*Your objective*
Lines with "direction": please show every one of them from the listing below.

*Information provided*
☆ ☆ ☆ ☆

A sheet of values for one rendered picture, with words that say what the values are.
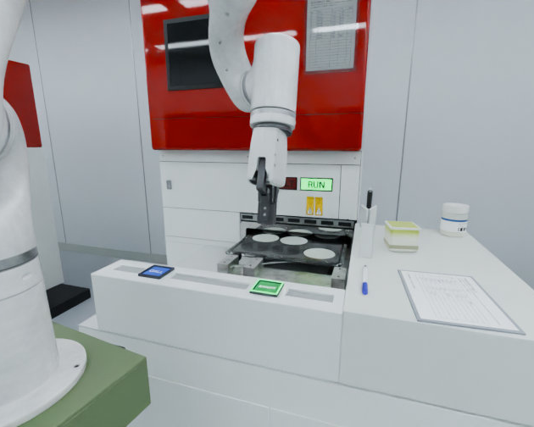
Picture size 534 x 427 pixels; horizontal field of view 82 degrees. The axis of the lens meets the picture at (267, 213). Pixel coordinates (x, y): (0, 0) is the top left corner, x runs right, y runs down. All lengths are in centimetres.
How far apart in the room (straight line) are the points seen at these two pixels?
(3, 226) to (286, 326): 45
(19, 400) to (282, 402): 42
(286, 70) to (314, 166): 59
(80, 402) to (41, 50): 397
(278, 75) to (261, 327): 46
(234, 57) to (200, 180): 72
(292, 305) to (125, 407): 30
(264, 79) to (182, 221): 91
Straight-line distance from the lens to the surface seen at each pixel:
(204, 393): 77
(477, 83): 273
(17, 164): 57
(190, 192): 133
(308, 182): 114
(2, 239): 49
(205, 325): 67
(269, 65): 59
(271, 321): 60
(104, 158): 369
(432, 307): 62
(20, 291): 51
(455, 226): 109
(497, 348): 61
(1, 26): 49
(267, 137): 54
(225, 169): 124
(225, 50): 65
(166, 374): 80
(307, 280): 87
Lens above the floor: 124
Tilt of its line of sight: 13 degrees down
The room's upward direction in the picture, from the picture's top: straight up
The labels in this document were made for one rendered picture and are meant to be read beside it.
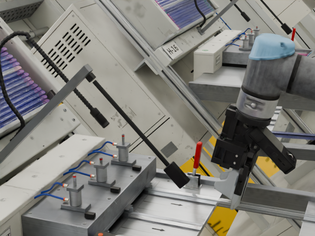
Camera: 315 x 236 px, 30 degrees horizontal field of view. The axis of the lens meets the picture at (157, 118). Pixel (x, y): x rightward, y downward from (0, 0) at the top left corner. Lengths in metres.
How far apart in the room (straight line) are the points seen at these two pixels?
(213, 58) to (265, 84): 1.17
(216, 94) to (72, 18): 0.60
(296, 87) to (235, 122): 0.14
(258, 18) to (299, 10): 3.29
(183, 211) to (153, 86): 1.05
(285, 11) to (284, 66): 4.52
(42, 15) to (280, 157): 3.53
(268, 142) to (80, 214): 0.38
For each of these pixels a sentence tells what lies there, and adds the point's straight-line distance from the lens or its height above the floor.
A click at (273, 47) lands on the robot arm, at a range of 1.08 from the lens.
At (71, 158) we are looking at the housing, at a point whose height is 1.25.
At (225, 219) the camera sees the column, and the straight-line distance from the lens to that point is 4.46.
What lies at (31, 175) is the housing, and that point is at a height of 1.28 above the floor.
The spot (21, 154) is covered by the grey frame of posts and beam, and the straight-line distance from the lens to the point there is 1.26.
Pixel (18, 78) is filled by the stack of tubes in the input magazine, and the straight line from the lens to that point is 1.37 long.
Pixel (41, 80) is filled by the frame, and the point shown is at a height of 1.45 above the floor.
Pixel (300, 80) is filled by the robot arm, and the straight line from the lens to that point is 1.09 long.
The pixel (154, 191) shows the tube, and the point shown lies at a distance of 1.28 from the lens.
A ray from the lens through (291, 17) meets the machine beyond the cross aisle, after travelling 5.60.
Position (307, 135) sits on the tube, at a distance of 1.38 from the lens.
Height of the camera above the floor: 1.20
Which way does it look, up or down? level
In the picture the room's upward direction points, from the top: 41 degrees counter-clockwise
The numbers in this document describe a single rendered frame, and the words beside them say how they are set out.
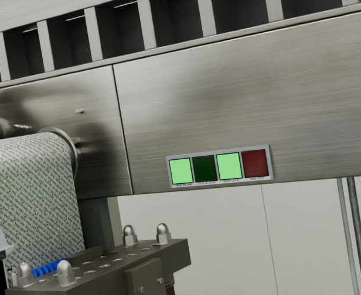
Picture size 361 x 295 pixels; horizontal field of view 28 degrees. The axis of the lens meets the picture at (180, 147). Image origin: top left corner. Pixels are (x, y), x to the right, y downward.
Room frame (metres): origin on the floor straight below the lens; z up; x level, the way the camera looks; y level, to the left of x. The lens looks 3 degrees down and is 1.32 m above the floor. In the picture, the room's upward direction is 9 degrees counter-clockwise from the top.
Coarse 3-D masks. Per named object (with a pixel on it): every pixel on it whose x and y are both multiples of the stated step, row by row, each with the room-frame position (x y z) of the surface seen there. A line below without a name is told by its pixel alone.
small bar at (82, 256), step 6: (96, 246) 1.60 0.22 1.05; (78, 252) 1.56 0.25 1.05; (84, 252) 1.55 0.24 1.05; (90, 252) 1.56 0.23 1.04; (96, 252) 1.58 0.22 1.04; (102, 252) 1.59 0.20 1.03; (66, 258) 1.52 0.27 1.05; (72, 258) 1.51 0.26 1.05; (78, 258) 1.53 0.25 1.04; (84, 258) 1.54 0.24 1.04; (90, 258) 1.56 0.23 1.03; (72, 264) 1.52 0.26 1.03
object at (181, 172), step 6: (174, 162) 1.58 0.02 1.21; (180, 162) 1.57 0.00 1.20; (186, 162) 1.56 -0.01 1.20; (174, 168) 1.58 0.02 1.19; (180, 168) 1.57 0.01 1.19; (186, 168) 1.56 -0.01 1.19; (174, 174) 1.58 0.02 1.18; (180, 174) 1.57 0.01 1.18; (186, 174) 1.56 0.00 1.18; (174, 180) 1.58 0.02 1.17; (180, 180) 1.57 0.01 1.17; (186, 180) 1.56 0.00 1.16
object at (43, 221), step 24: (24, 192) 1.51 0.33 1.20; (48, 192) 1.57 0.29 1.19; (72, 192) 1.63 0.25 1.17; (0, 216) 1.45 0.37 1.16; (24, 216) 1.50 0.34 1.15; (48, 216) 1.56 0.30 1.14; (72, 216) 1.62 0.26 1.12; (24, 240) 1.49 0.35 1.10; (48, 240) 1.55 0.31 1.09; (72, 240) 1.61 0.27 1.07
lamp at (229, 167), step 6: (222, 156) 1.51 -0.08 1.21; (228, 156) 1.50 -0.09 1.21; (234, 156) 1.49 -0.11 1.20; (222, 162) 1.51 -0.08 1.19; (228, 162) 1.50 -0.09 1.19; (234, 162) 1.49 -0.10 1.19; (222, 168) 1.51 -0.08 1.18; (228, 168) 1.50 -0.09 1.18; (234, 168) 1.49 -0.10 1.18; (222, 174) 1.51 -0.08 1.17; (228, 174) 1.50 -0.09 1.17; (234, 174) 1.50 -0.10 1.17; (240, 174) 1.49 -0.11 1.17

☆ ☆ ☆ ☆

*Written response*
The room's upward direction in the picture, from the picture's top: straight up
In the picture the room's upward direction points, from the top: 41 degrees counter-clockwise
Room frame (metres): origin on the floor straight below the lens; z up; x level, the way the camera looks; y level, to the left of x. The lens looks 3 degrees down and is 1.32 m above the floor. In the picture, the room's upward direction is 9 degrees counter-clockwise from the top.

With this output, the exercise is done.